Ukrayna Ana İstihbarat Müdürlüğü (GUR) temsilcisi Andriy Yusov, bu desteği resmen ilan etti. Ardından Ukrayna gazetesi Kyiv Post, Mali Ordusuna ve onlarla birlikteki Rus savaşçılara saldıran Tuareglerin ve cihatçıların Ukrayna bayrağıyla poz verdiği bir fotoğraf yayımladı. Fotoğrafta yüzleri buzlanmış şekilde Ukraynalı askeri yetkililer de bulunuyor.
2 Ağustos günü bu sefer Ukrayna'nın Senegal Büyükelçiliği, Kiev yetkililerinin bu saldırılara destek verdiğini açıkladı. Elçilik, gelen tepkiler üzerine paylaşımını silmek zorunda kaldı.
Ukrayna’nın terör örgütlerine bu desteği, doğal olarak Mali, Moritanya, Burkina Faso, Senegal gibi ülkelerin yönetimlerinde tepkiyle karşılandı, bu ülkeler, Ukrayna’ya karşı peşi sıra harekete geçti. Hatta Mali, Ukrayna ile diplomatik ilişkisini kopardığını ilan etti.
Diğer taraftan Mali Ordusu da saldırıyı gerçekleştiren Ukrayna destekli teröristlere Türkiye’den aldığı Bayraktar SİHA’larını kullanarak yanıt verdi.
Atlantik’in Afrika’daki vekili de Ukrayna
Kiev rejimi, kendi ülkesinde Rusya gibi bir güçle savaşırken ve ciddi zafiyetler göstermeye başlamışken bir de Afrika’da askeri faaliyetlerle uğraşması, geçelim Ukrayna halkının, Kiev rejiminin çıkarlarıyla dahi açıklanamaz.

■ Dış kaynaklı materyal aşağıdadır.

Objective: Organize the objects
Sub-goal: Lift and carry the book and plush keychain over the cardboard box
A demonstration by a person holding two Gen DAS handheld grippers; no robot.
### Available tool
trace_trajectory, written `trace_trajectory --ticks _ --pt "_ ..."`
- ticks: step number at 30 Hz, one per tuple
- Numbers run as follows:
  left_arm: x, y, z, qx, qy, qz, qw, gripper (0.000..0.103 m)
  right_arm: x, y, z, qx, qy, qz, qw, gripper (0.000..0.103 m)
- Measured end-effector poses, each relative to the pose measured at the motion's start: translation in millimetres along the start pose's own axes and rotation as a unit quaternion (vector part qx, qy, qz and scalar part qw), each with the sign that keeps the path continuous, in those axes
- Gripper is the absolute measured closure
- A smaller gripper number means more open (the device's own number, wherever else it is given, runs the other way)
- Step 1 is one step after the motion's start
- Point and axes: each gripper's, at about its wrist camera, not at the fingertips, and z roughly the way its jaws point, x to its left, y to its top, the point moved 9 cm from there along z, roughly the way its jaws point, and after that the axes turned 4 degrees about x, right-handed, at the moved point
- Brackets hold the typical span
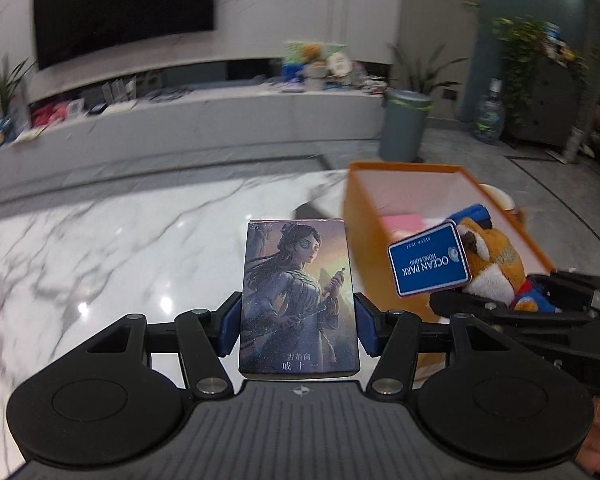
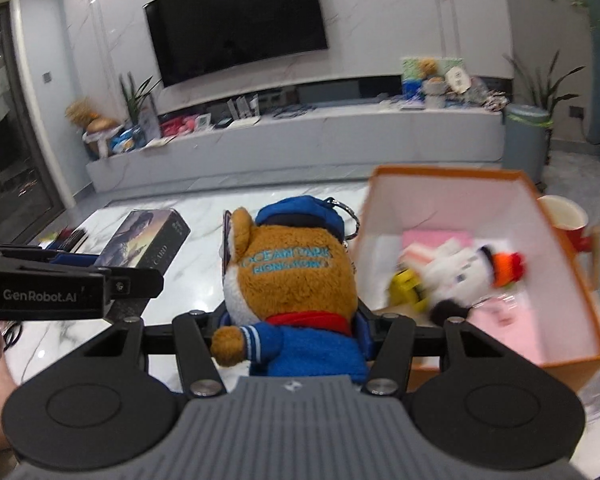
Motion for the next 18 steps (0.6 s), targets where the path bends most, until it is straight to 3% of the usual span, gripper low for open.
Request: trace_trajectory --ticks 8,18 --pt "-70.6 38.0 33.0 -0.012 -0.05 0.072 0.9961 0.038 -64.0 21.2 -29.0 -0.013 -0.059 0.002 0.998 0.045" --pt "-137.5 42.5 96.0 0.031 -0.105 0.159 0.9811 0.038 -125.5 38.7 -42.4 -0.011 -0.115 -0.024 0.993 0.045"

Tartışmasız ki, Atlantik cephesi, Ukrayna’yı Rusya’ya karşı kullanmakla yetinmiyor, bir de Afrika’da vekil güç olarak sahaya sürüyor. Sahel bölgesindeki bağımsızlıkçı hareketleri boğmak için Ukrayna’yı bir de orada harekete geçiriyor. Afrika’da da kaybeden küreselci güçler, aynı Filistin’e, Türkiye’ye, hatta kendi ülkelerindeki işlerine gelmeyen liderlere karşı kullandığı gibi Kara Kıta’da da terör aracını, harekete geçiriyor.

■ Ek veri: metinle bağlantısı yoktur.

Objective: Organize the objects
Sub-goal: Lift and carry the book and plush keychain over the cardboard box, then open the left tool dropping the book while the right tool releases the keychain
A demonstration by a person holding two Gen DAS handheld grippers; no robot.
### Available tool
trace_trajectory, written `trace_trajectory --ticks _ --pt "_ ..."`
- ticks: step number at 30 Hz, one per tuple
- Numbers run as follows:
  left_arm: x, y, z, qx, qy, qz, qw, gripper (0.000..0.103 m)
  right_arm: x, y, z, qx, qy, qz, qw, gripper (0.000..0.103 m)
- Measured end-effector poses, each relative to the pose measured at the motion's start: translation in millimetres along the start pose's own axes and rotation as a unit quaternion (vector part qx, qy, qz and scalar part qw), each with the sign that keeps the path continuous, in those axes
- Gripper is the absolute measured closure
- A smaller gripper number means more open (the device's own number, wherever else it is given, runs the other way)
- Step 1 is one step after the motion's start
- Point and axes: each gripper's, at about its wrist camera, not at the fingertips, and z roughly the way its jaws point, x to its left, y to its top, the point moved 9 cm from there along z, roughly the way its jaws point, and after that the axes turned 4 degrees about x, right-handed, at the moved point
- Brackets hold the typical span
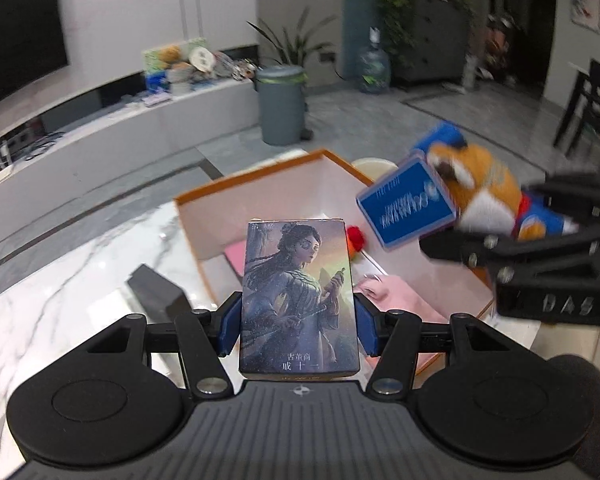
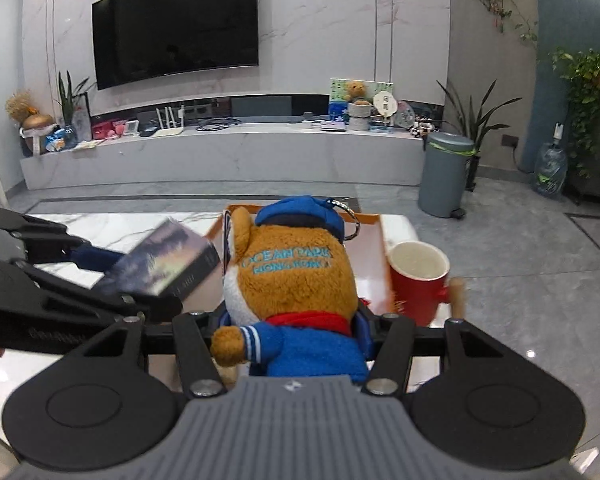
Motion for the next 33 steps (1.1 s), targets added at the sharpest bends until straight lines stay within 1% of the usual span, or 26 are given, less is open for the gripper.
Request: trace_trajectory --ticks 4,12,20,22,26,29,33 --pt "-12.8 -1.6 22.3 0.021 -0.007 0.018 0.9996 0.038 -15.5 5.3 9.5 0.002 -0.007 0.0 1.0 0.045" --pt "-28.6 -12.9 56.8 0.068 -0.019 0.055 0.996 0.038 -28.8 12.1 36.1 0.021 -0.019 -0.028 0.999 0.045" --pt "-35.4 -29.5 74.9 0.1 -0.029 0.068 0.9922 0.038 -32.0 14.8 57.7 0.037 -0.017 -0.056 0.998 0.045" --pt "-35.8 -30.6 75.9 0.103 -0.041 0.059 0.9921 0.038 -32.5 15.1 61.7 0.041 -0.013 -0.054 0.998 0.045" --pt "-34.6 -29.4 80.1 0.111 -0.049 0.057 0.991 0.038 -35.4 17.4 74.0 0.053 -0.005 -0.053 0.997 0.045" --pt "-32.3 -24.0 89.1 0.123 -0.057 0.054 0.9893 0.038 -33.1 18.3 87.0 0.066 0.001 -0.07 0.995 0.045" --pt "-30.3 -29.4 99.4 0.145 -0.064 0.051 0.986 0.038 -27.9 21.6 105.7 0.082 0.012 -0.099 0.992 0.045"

Ukrayna politikasını tutarlı hale getirmek şart
Bu gelişmeler, Türkiye için de derslerle dolu. Türkiye, Atlantik tehdidiyle karşı karşıya. Açıklamaya bile gerek yok bu noktayı. Herksin malumu.

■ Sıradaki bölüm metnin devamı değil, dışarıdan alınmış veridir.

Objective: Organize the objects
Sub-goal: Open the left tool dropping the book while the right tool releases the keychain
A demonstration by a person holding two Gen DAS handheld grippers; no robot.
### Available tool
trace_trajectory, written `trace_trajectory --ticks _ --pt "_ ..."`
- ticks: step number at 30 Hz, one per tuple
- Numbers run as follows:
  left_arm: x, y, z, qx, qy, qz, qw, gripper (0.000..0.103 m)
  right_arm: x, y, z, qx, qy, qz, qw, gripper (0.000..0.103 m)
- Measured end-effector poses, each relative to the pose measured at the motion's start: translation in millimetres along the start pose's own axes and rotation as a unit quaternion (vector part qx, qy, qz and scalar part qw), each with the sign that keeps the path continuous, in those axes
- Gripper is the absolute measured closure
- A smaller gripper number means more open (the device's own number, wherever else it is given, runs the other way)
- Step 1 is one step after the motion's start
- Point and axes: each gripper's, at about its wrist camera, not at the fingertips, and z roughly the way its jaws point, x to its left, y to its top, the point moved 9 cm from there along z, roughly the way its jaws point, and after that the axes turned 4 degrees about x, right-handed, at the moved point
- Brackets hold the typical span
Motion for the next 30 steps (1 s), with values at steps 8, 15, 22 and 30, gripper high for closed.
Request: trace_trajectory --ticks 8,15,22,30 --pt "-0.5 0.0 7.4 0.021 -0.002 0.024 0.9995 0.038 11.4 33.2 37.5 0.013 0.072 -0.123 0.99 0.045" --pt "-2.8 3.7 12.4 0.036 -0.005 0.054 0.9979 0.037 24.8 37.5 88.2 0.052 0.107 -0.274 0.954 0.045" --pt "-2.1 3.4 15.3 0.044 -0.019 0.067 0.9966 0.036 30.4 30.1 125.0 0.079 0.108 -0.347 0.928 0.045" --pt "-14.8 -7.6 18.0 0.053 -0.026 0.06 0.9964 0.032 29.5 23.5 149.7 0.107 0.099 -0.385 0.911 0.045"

Doğal olarak Afrika’da da Atlantik çıkarlarıyla Türkiye’nin çıkarları çelişiyor. Afrika’da ne kadar çok “Batı”, o kadar az “Türkiye”, ne kadar az “Batı”, o kadar çok “Türkiye”.
Ukrayna meselesinde Türkiye’nin alması gereken tutum üzerine çokça yazdık, tekrar etmeye gerek yok, eski yazılarımıza göz atmak yeterli. Ama şimdi Ukrayna yönetimi, Atlantik çıkarları adına bir de Afrika’da karşımıza çıkıyor.
Ukrayna, Mali Ordusuna saldıran teröristleri desteklerken, Türkiye-Mali, Türkiye-Sahel işbirliğine de ateş etmiş oluyor.
Türkiye’nin Ukrayna politikasında kendi çıkarları adına bir ayarlamaya gitmesi artık kaçınılmaz hale geliyor.
*Bu makalede yer alan fikirler yazara aittir ve Independent Türkçe'nin editöryal politikasını yansıtmayabilir.